Mato Grosso colheu mais milho por hectare do que a Argentina na safra 2025/26 e conseguiu chegar perto do volume produzido pelo país vizinho mesmo cultivando uma área significativamente menor. Os dados são do Instituto Mato-grossense de Economia Agropecuária (Imea).
Enquanto a produtividade média do milho em Mato Grosso foi consolidada em 130,11 sacas por hectare, a projeção para a Argentina ficou em 127,01 sacas por hectare. A diferença mostra que, apesar de os argentinos terem uma área maior dedicada ao cereal, o rendimento das lavouras mato-grossenses foi superior.
Na temporada, Mato Grosso cultivou 7,43 milhões de hectares com milho, cerca de 970 mil hectares a menos que os aproximadamente 8,40 milhões de hectares semeados na Argentina. A diferença representa uma área plantada cerca de 13% menor.

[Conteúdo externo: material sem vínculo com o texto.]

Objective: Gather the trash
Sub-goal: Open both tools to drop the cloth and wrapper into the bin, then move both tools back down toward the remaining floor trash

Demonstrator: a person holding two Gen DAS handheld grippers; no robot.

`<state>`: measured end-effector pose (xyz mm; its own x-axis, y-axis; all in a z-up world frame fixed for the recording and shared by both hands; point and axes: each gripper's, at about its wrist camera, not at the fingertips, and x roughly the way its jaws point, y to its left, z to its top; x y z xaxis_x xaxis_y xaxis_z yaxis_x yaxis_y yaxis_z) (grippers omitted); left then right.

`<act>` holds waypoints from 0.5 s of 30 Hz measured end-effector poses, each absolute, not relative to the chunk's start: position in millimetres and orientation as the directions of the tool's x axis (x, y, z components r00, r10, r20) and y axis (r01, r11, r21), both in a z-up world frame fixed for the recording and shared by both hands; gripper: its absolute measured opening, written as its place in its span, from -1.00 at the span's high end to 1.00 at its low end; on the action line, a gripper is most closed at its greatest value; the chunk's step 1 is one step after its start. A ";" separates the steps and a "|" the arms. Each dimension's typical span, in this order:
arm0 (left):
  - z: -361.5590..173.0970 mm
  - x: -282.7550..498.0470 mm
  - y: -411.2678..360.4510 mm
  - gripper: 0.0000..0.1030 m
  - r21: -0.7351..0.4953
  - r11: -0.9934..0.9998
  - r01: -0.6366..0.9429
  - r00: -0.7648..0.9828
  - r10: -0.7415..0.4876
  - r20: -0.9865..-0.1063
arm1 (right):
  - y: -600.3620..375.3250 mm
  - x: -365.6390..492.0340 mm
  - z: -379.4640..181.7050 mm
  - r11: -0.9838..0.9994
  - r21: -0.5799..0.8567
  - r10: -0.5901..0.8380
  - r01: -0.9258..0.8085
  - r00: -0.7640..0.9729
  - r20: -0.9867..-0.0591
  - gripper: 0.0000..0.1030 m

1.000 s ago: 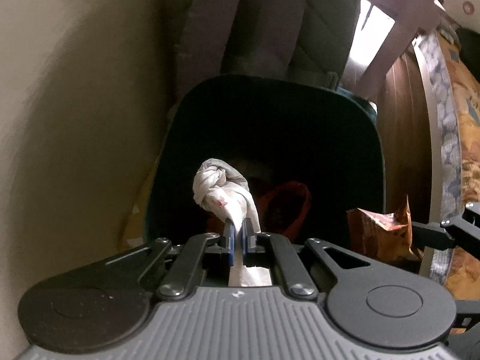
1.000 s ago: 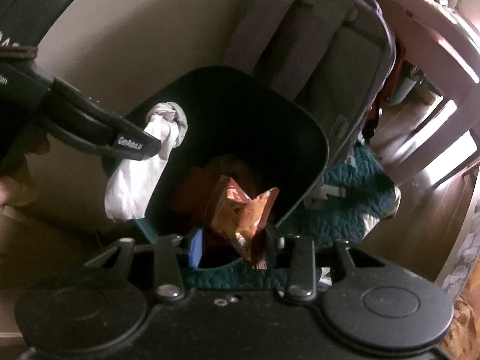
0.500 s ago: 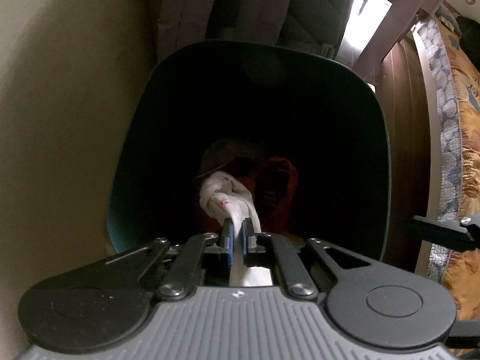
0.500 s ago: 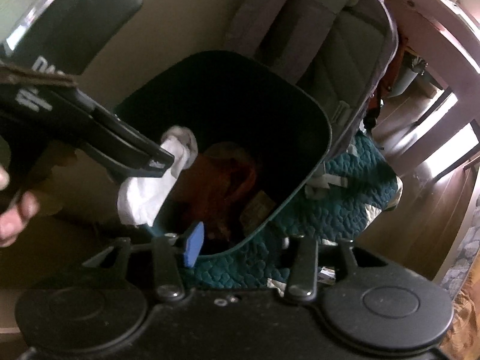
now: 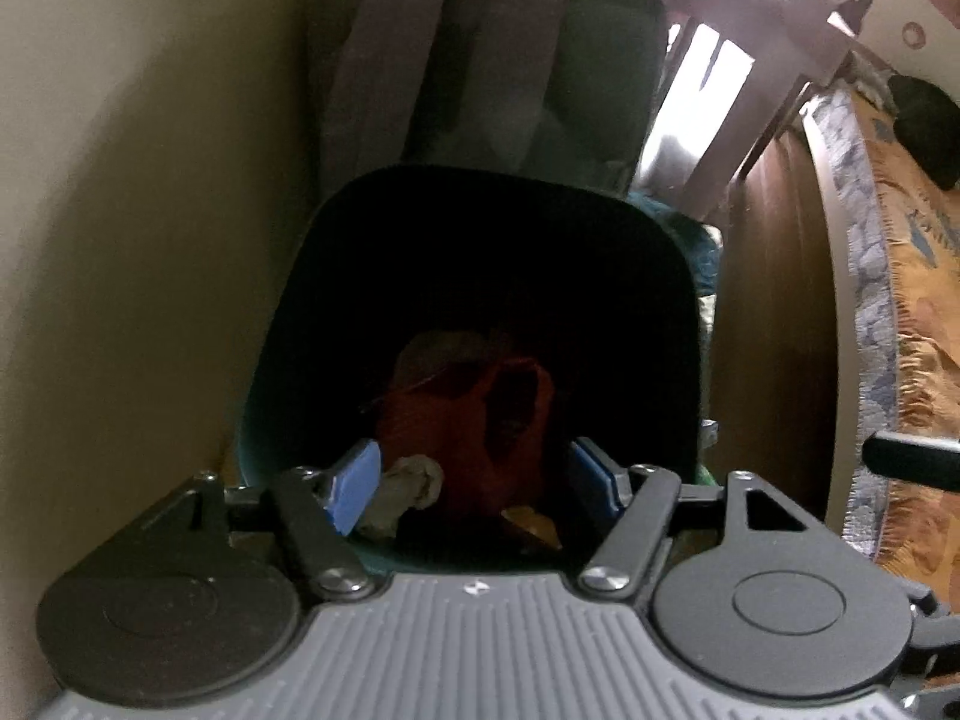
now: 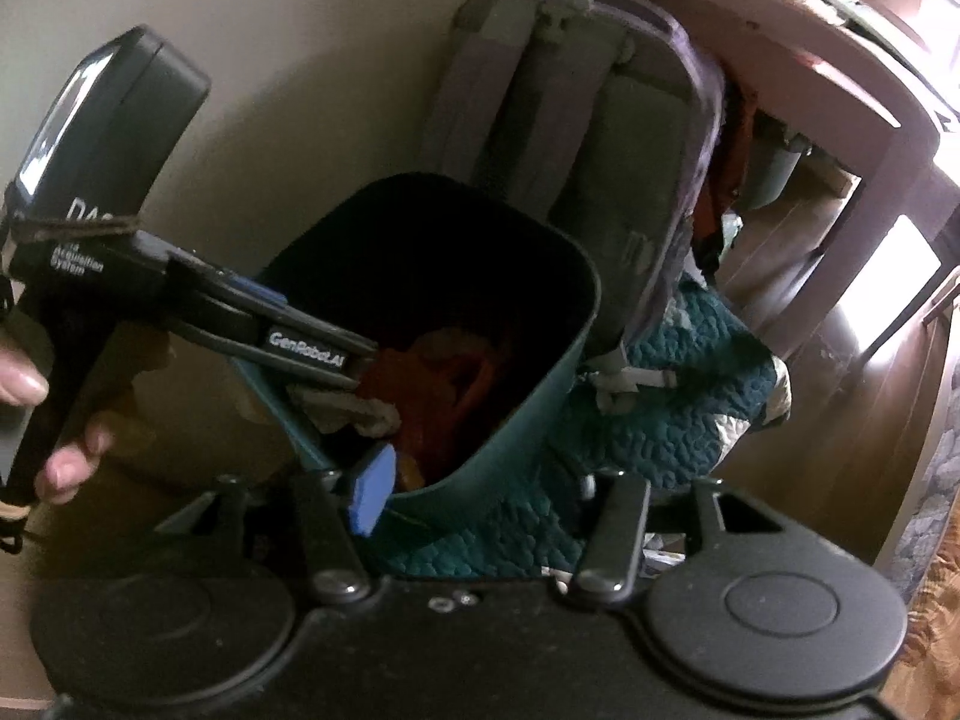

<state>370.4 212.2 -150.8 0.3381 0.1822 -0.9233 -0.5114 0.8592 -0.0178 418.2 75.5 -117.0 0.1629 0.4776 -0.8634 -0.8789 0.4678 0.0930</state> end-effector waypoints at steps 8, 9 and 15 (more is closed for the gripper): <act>-99.5 358.4 173.7 -0.36 -0.044 0.890 -0.454 0.443 0.183 -0.878 | 17.7 417.0 -72.6 0.459 0.099 0.565 -0.883 0.204 -0.799 -0.25; -93.1 358.1 166.7 -0.38 -0.047 0.894 -0.445 0.455 0.181 -0.872 | 8.5 417.1 -68.0 0.460 0.091 0.572 -0.883 0.216 -0.791 -0.29; -69.8 366.8 125.2 -0.48 -0.052 0.916 -0.398 0.506 0.172 -0.845 | -54.6 428.3 -50.1 0.504 0.102 0.600 -0.857 0.263 -0.756 -0.43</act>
<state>366.8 125.2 -69.8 0.5058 0.1719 -0.8453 -0.3978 0.9160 -0.0518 428.3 -54.6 -50.1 0.2633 0.5996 -0.7558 -0.8574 0.5045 0.1016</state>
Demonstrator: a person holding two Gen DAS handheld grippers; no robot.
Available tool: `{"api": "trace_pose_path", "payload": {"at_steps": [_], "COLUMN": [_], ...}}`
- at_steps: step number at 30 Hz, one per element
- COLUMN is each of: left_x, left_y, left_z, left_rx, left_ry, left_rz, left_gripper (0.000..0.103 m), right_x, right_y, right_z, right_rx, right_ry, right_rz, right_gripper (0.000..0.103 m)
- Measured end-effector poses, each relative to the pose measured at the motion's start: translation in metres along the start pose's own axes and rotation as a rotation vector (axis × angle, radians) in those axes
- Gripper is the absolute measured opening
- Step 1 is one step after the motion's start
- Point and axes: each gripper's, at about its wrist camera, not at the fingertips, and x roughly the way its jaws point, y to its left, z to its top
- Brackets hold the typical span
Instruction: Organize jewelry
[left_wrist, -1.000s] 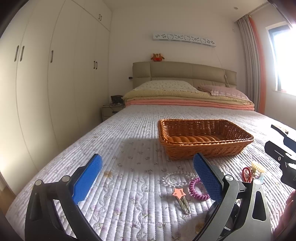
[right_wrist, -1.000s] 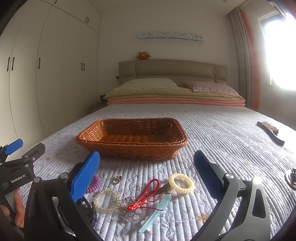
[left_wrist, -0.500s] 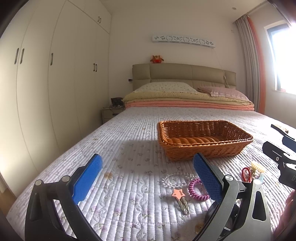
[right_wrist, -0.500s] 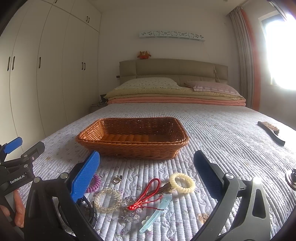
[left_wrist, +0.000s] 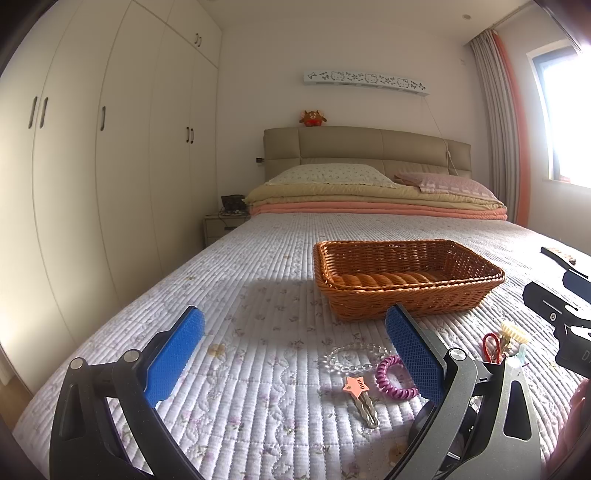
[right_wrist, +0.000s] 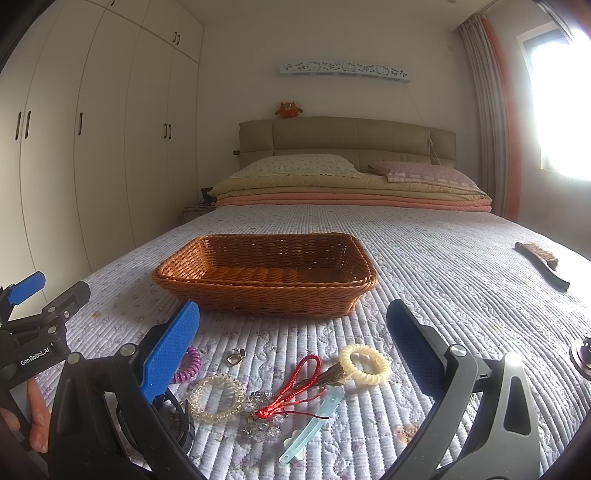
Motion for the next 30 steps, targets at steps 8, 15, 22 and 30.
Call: {"api": "trace_pose_path", "payload": {"at_steps": [8,15,22,30], "left_x": [0.0001,0.0000,0.0000,0.0003], "left_y": [-0.0004,-0.0005,-0.0006,0.0003], "left_z": [0.0001,0.0001,0.0000,0.0002], "left_rx": [0.000,0.000,0.000,-0.007], "left_ry": [-0.001,-0.001,-0.001,-0.001], "left_rz": [0.000,0.000,0.000,-0.007], "left_gripper": [0.096,0.096,0.096,0.096], "right_x": [0.0000,0.0000,0.0000,0.0002], "right_y": [0.0003,0.0002,0.0006,0.0007], "right_z": [0.0003,0.0003,0.0002,0.0002], "right_rx": [0.000,-0.001,-0.001,-0.002], "right_ry": [0.000,0.001,0.001,0.001], "right_rz": [0.000,0.000,0.000,-0.007], "right_gripper": [0.097,0.097,0.097,0.097]}}
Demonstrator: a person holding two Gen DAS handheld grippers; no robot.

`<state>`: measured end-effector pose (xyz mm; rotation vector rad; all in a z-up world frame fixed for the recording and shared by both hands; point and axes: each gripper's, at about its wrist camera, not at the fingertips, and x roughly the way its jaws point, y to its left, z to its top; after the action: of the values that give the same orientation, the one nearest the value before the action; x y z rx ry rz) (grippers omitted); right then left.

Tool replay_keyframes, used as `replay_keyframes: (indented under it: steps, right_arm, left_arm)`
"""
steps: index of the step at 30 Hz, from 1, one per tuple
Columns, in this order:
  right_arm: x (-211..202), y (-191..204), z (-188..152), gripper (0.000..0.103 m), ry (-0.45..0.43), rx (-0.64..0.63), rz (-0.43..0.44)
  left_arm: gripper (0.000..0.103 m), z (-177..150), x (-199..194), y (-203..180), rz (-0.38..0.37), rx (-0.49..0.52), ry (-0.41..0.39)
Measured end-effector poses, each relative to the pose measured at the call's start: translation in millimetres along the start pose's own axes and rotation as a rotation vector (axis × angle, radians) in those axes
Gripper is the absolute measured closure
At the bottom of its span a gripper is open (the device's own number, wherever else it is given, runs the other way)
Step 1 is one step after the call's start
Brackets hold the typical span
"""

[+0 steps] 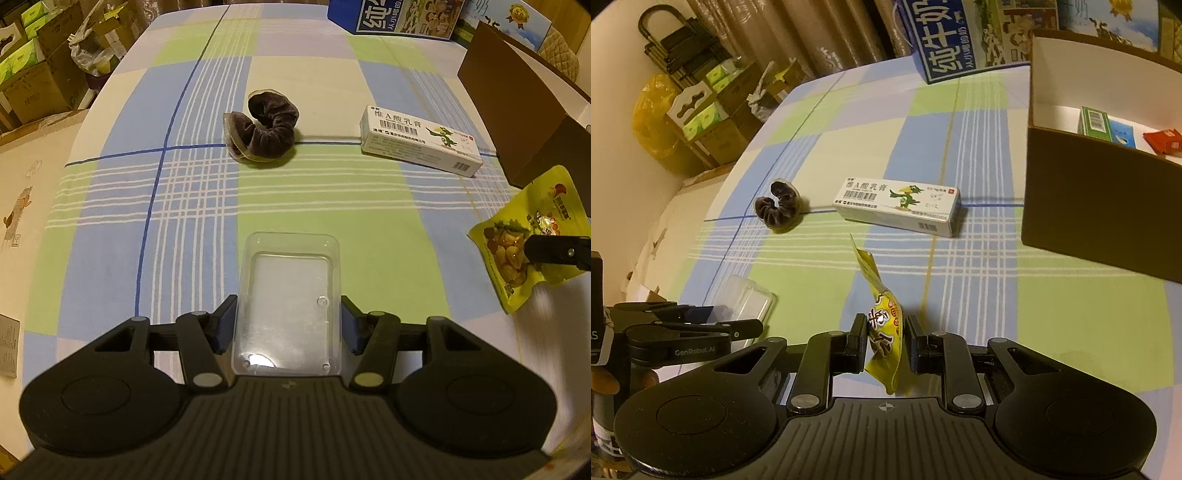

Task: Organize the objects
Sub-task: 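Lift the case and packet and carry both toward the brown box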

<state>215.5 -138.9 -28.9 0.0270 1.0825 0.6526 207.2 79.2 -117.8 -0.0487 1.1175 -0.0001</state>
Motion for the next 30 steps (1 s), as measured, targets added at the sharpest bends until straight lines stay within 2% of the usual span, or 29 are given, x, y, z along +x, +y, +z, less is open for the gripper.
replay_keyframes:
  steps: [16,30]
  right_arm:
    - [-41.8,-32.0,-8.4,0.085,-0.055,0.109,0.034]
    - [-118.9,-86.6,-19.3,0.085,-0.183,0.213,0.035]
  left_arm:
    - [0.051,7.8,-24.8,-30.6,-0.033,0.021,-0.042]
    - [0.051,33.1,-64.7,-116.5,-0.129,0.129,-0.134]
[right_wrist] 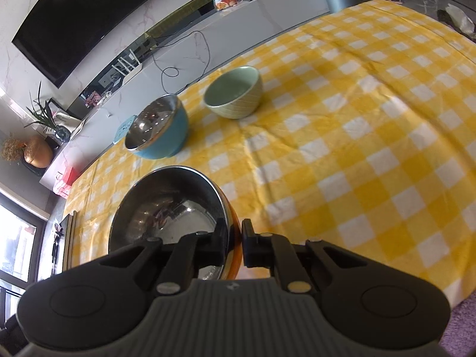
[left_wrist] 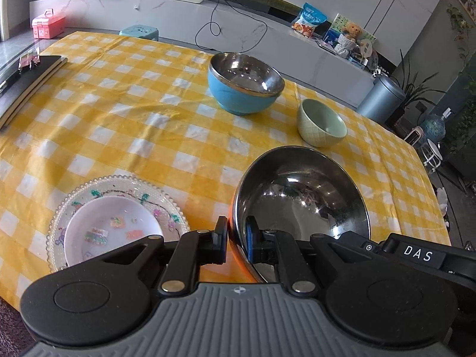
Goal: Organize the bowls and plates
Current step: 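Carry the orange bowl beside the plate stack, lower it, open both grippers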
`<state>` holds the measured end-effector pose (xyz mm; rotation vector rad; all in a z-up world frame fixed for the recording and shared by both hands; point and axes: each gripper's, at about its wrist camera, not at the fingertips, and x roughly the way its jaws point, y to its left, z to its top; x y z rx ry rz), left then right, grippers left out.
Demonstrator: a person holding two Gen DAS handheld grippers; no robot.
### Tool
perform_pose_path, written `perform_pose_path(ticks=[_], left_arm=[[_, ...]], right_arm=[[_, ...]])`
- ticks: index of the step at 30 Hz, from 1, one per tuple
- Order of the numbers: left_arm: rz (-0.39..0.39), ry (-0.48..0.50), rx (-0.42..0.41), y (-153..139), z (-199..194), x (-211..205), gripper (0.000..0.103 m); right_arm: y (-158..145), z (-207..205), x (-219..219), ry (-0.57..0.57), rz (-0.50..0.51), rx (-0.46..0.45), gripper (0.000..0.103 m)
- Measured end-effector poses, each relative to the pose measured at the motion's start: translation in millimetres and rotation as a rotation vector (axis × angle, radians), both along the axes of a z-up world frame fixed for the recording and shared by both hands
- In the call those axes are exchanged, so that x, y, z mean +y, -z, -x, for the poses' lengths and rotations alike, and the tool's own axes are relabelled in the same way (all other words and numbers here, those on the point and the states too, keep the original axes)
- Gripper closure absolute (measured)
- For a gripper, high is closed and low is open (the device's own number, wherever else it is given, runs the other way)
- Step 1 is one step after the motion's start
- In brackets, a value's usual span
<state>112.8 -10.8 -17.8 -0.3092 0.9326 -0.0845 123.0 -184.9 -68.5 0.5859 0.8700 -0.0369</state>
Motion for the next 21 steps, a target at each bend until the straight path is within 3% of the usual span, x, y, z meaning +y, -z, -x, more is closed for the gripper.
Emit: perform_pose_path(ticks=[9,21], left_arm=[[0.034,0.062,0.045,13,10,-23,0.088],[0.068,0.051,0.104,27,3,-21,0.087]], right_arm=[[12,18,-32,0.054,0.001,0.028,0.095],[27,14,-36,0.065,-0.010,0.063,0.095]])
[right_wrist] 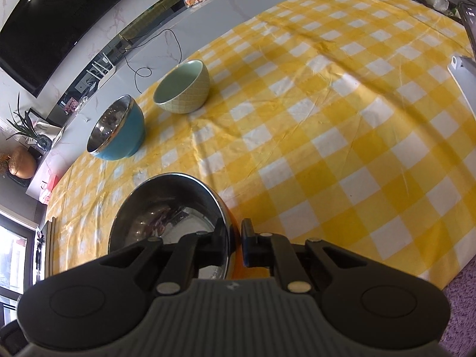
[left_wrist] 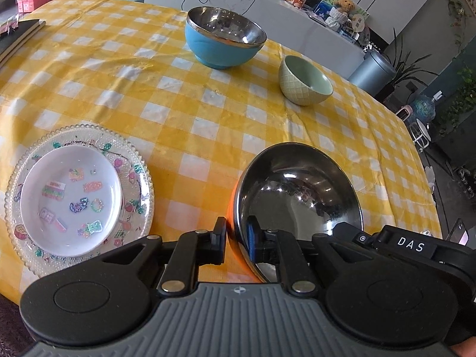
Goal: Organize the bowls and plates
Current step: 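Carry the orange bowl beside the plate stack, lower it, open both grippers, then move both grippers to the rim of the blue steel bowl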
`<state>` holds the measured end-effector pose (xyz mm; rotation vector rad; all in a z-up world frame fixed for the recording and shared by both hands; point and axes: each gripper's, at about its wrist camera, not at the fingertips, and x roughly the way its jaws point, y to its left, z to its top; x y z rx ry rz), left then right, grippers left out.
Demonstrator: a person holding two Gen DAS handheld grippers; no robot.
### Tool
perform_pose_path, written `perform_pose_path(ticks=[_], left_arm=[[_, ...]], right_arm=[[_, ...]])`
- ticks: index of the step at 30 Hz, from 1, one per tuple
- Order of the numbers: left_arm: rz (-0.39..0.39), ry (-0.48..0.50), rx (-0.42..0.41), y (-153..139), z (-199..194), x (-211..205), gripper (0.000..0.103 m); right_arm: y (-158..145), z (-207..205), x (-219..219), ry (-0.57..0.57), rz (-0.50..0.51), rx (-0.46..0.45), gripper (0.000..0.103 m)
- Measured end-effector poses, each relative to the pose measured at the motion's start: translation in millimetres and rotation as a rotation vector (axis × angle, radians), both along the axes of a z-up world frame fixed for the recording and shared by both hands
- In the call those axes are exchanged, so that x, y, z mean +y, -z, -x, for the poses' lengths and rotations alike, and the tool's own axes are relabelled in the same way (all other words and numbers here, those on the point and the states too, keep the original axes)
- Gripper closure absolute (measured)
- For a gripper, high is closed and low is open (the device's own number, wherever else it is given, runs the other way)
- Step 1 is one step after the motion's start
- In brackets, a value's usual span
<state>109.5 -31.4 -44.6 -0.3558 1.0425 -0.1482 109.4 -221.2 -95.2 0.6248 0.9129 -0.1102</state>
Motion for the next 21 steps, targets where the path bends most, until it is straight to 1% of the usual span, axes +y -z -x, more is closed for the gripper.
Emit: perform_pose_path(ticks=[5,8,9,10,11,12,13,15,17,19,21], left_arm=[[0.012,0.000,-0.005,3,-3,2,0.086],[0.021,0.006,-0.024,3,-4,4,0.085],[0.031,0.006,-0.027,3,-5,6,0.080],[0.040,0.005,-0.028,3,-5,7,0.073],[0.047,0.003,-0.032,2,-5,8,0.070],[0.048,0.002,-0.039,1,-6,9,0.065],[0.045,0.004,-0.045,-1,-6,9,0.062],[0.034,0.010,-0.058,-4,-5,10,0.058],[0.016,0.019,-0.073,-8,-4,10,0.055],[-0.008,0.031,-0.093,-14,-3,10,0.053],[-0.032,0.041,-0.111,-20,-2,11,0.053]], right_arm=[[2,-3,1,0.001,-0.004,-0.007,0.093],[2,-4,2,0.000,0.001,-0.015,0.089],[1,-4,3,-0.001,0.010,-0.018,0.089],[0,-4,4,-0.003,0.024,-0.022,0.085],[-1,-4,6,-0.005,0.040,-0.026,0.081],[-2,-4,7,-0.006,0.052,-0.032,0.075],[-4,-3,8,-0.007,0.063,-0.041,0.072],[-8,-2,8,-0.010,0.077,-0.058,0.070],[-13,-1,10,-0.014,0.098,-0.077,0.066],[-19,1,12,-0.012,0.120,-0.099,0.059],[-25,3,14,-0.016,0.137,-0.122,0.055]])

Mesmo assim, o estado produziu 58,04 milhões de toneladas de milho, volume equivalente a 90,7% da produção argentina, estimada em 64 milhões de toneladas.
Menos área, quase o mesmo volume
A comparação ganha força quando se observa a relação entre área cultivada e produção. Com uma área menor, Mato Grosso conseguiu produzir quase o mesmo volume de milho que a Argentina, impulsionado principalmente pelo aumento da produtividade.
Segundo o Imea, a produtividade mato-grossense avançou 2,23% em relação à safra 2024/25, quando foram registradas 127,27 sacas por hectare.
A área plantada também cresceu, passando de 7,26 milhões para 7,43 milhões de hectares. O resultado foi uma produção 4,69% maior: de 55,43 milhões para 58,04 milhões de toneladas.
O avanço da produção está diretamente relacionado à consolidação da segunda safra de milho no estado. Plantado principalmente após a colheita da soja, o cereal passou a ocupar uma parcela cada vez maior do calendário agrícola das propriedades.
Além da tecnologia e do manejo, as condições climáticas contribuíram para o resultado da safra 2025/26 em Mato Grosso. O prolongamento das chuvas nas principais regiões produtoras favoreceu o desenvolvimento das plantas e o enchimento dos grãos.
Na Argentina, as chuvas também contribuíram para o potencial produtivo. No entanto, o excesso de umidade passou a dificultar o avanço da colheita. Até 3 de setembro, aproximadamente 92,5% da área apta havia sido colhida no país vizinho, enquanto no estado a colheita do milho da temporada já havia sido concluída.
Na safra 2025/26, essa combinação levou Mato Grosso a um novo recorde de 58,04 milhões de toneladas de milho, aproximando o estado de um dos grandes produtores do cereal no cenário internacional.